- TASK ITEM
Go to the line below containing "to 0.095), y" and print exactly from there through the line containing "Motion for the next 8", both included. Print nothing else.

- Data extracted from a collection
= = = =

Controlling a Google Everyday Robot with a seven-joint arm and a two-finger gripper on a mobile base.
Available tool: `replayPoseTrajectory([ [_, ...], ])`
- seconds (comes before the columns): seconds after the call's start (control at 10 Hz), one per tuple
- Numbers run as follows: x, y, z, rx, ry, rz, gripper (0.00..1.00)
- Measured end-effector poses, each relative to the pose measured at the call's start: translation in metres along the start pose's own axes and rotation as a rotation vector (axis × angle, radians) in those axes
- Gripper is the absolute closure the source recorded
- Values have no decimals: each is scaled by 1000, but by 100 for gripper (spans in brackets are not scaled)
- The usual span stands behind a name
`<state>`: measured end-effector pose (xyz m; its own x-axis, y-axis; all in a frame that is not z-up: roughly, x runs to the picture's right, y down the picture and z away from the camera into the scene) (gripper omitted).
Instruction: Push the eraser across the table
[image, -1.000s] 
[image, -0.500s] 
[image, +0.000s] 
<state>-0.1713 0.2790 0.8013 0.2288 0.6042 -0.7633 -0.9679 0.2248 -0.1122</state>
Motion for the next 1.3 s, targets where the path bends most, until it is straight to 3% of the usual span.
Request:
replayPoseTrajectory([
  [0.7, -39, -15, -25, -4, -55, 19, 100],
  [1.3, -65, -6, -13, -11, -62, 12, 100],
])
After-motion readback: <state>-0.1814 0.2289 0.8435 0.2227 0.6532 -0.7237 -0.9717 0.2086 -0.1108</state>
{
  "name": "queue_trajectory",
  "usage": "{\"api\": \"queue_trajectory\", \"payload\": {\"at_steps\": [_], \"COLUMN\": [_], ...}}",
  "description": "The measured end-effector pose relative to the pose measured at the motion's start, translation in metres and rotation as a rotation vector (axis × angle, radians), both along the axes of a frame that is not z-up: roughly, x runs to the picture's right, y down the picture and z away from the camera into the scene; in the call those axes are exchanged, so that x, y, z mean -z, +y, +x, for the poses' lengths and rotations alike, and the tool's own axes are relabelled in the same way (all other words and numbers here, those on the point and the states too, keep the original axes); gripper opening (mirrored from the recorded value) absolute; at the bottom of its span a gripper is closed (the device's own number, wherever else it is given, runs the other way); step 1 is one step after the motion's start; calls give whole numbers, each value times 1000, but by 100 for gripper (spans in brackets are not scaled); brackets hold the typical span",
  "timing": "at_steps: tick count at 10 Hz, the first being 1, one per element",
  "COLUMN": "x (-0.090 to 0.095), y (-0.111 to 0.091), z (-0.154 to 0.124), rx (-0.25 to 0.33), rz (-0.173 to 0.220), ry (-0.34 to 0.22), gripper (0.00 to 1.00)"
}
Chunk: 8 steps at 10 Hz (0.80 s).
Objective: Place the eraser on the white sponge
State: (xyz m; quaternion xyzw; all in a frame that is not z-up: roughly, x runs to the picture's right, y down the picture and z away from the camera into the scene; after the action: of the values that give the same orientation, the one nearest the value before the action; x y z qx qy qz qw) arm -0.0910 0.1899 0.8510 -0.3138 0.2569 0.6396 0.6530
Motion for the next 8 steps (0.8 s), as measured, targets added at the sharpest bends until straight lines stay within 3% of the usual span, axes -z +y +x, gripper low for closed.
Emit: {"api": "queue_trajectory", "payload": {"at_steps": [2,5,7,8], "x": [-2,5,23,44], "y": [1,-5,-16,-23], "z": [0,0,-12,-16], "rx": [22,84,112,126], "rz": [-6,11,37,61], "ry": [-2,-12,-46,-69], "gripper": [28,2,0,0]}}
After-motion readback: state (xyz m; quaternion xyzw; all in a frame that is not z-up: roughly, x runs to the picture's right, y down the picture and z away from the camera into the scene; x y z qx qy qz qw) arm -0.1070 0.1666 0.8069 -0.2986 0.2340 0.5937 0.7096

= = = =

- ANSWER TO THE EXERCISE
  "COLUMN": "x (-0.090 to 0.095), y (-0.111 to 0.091), z (-0.154 to 0.124), rx (-0.25 to 0.33), rz (-0.173 to 0.220), ry (-0.34 to 0.22), gripper (0.00 to 1.00)"
}
Chunk: 8 steps at 10 Hz (0.80 s).
Objective: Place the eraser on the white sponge
State: (xyz m; quaternion xyzw; all in a frame that is not z-up: roughly, x runs to the picture's right, y down the picture and z away from the camera into the scene; after the action: of the values that give the same orientation, the one nearest the value before the action; x y z qx qy qz qw) arm -0.0910 0.1899 0.8510 -0.3138 0.2569 0.6396 0.6530
Motion for the next 8 steps (0.8 s), as measured, targets added at the sharpest bends until straight lines stay within 3% of the usual span, axes -z +y +x, gripper low for closed.

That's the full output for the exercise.